* Work item
Write out the full listing below exactly as given.

* Supplied material

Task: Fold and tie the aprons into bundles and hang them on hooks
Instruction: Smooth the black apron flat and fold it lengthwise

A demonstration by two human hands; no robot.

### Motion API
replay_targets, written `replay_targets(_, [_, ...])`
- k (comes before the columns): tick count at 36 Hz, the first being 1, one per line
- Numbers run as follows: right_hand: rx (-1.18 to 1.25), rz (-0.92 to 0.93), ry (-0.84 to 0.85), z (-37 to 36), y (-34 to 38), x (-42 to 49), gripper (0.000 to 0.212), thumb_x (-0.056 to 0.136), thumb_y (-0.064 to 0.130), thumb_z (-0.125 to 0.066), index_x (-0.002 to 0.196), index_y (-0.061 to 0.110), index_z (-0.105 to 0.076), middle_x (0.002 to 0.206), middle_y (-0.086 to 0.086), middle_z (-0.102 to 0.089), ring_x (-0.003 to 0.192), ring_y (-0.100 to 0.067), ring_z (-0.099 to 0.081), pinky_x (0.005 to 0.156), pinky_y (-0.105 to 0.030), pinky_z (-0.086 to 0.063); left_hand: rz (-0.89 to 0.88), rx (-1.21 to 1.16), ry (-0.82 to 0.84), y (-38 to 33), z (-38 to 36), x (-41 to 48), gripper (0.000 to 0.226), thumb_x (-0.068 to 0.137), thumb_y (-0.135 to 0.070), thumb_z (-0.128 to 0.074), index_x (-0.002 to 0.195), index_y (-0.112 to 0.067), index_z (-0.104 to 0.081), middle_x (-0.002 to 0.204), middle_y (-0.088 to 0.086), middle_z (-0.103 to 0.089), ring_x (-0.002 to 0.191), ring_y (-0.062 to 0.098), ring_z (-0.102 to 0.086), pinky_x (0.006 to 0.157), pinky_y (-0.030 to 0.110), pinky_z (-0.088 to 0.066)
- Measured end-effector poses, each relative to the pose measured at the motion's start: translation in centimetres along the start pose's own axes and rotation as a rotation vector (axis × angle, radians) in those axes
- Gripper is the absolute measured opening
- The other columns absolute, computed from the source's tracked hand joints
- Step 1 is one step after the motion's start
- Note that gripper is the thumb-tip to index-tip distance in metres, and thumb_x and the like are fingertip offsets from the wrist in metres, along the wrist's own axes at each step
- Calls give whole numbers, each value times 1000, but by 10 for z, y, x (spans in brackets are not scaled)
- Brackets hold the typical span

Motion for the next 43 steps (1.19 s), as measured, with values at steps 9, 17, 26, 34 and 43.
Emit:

* Solution for this exercise
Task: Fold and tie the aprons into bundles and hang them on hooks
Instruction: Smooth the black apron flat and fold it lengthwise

A demonstration by two human hands; no robot.

### Motion API
replay_targets, written `replay_targets(_, [_, ...])`
- k (comes before the columns): tick count at 36 Hz, the first being 1, one per line
- Numbers run as follows: right_hand: rx (-1.18 to 1.25), rz (-0.92 to 0.93), ry (-0.84 to 0.85), z (-37 to 36), y (-34 to 38), x (-42 to 49), gripper (0.000 to 0.212), thumb_x (-0.056 to 0.136), thumb_y (-0.064 to 0.130), thumb_z (-0.125 to 0.066), index_x (-0.002 to 0.196), index_y (-0.061 to 0.110), index_z (-0.105 to 0.076), middle_x (0.002 to 0.206), middle_y (-0.086 to 0.086), middle_z (-0.102 to 0.089), ring_x (-0.003 to 0.192), ring_y (-0.100 to 0.067), ring_z (-0.099 to 0.081), pinky_x (0.005 to 0.156), pinky_y (-0.105 to 0.030), pinky_z (-0.086 to 0.063); left_hand: rz (-0.89 to 0.88), rx (-1.21 to 1.16), ry (-0.82 to 0.84), y (-38 to 33), z (-38 to 36), x (-41 to 48), gripper (0.000 to 0.226), thumb_x (-0.068 to 0.137), thumb_y (-0.135 to 0.070), thumb_z (-0.128 to 0.074), index_x (-0.002 to 0.195), index_y (-0.112 to 0.067), index_z (-0.104 to 0.081), middle_x (-0.002 to 0.204), middle_y (-0.088 to 0.086), middle_z (-0.103 to 0.089), ring_x (-0.002 to 0.191), ring_y (-0.062 to 0.098), ring_z (-0.102 to 0.086), pinky_x (0.006 to 0.157), pinky_y (-0.030 to 0.110), pinky_z (-0.088 to 0.066)
- Measured end-effector poses, each relative to the pose measured at the motion's start: translation in centimetres along the start pose's own axes and rotation as a rotation vector (axis × angle, radians) in those axes
- Gripper is the absolute measured opening
- The other columns absolute, computed from the source's tracked hand joints
- Step 1 is one step after the motion's start
- Note that gripper is the thumb-tip to index-tip distance in metres, and thumb_x and the like are fingertip offsets from the wrist in metres, along the wrist's own axes at each step
- Calls give whole numbers, each value times 1000, but by 10 for z, y, x (spans in brackets are not scaled)
- Brackets hold the typical span

Motion for the next 43 steps (1.19 s), as measured, with values at steps 9, 17, 26, 34 and 43.
Emit:

The answer contains nothing further.